Exercise goal
List every line in this data where the string "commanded" occurs.
--- Raw data Enclosed Below ---
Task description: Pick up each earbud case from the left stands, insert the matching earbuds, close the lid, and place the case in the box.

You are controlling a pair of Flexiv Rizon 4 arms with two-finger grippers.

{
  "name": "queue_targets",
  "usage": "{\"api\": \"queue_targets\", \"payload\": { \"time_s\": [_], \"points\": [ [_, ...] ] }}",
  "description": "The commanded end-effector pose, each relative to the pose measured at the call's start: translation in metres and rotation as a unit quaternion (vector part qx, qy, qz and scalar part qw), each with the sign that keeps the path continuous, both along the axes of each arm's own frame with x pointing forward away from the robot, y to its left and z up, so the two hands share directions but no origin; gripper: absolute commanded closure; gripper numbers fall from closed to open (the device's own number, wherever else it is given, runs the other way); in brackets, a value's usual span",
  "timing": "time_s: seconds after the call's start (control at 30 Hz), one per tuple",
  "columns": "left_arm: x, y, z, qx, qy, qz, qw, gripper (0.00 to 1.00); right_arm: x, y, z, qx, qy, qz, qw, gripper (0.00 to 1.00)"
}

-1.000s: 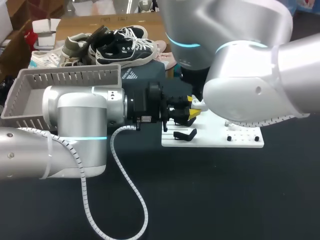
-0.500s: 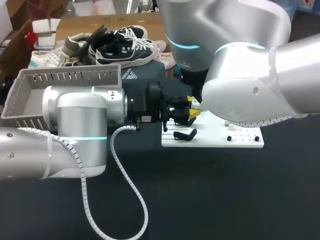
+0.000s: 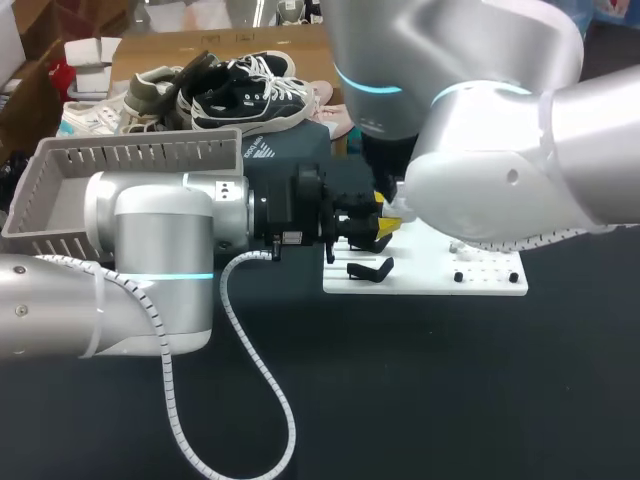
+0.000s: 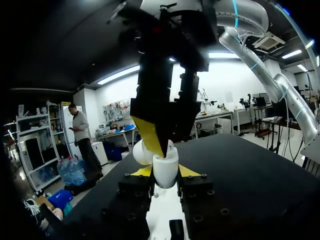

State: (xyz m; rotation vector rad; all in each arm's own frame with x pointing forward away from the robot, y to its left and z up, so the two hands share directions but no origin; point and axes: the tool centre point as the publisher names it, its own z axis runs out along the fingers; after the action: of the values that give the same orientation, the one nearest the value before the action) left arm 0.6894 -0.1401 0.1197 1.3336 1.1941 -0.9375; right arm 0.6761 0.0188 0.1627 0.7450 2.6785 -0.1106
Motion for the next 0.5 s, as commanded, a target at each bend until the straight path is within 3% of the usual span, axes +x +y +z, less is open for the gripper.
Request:
{"api": "queue_targets", "payload": {
  "time_s": [0.03, 0.2, 0.3, 0.4, 0.5],
  "points": [
    [0.0, 0.0, -0.001, -0.001, -0.001, 0.001, 1.0, 1.0, -0.013, -0.004, 0.005, 0.003, -0.015, 0.013, 1.0, 0.53],
    [0.0, 0.0, -0.001, -0.001, -0.001, 0.001, 1.0, 1.0, -0.027, -0.009, 0.01, -0.002, -0.046, 0.079, 0.996, 0.52],
    [0.0, 0.0, -0.001, -0.001, -0.001, 0.001, 1.0, 1.0, -0.034, -0.015, 0.011, -0.01, -0.074, 0.123, 0.99, 0.42],
    [0.0, 0.0, -0.001, -0.001, -0.001, 0.001, 1.0, 1.0, -0.038, -0.018, 0.01, -0.014, -0.101, 0.157, 0.982, 0.51],
    [0.0, 0.0, -0.001, -0.001, -0.001, 0.001, 1.0, 1.0, -0.042, -0.026, 0.005, -0.009, -0.128, 0.195, 0.972, 0.51]
  ]
}}
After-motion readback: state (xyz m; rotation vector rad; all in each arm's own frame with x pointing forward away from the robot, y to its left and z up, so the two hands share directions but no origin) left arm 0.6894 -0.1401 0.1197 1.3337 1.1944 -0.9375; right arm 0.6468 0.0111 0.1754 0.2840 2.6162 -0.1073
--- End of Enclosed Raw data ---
Finished exercise
  "description": "The commanded end-effector pose, each relative to the pose measured at the call's start: translation in metres and rotation as a unit quaternion (vector part qx, qy, qz and scalar part qw), each with the sign that keeps the path continuous, both along the axes of each arm's own frame with x pointing forward away from the robot, y to its left and z up, so the two hands share directions but no origin; gripper: absolute commanded closure; gripper numbers fall from closed to open (the device's own number, wherever else it is given, runs the other way); in brackets, a value's usual span",
Motion for the next 0.5 s, as commanded, a target at each bend until the straight path is within 3% of the usual span, axes +x +y +z, less is open for the gripper.

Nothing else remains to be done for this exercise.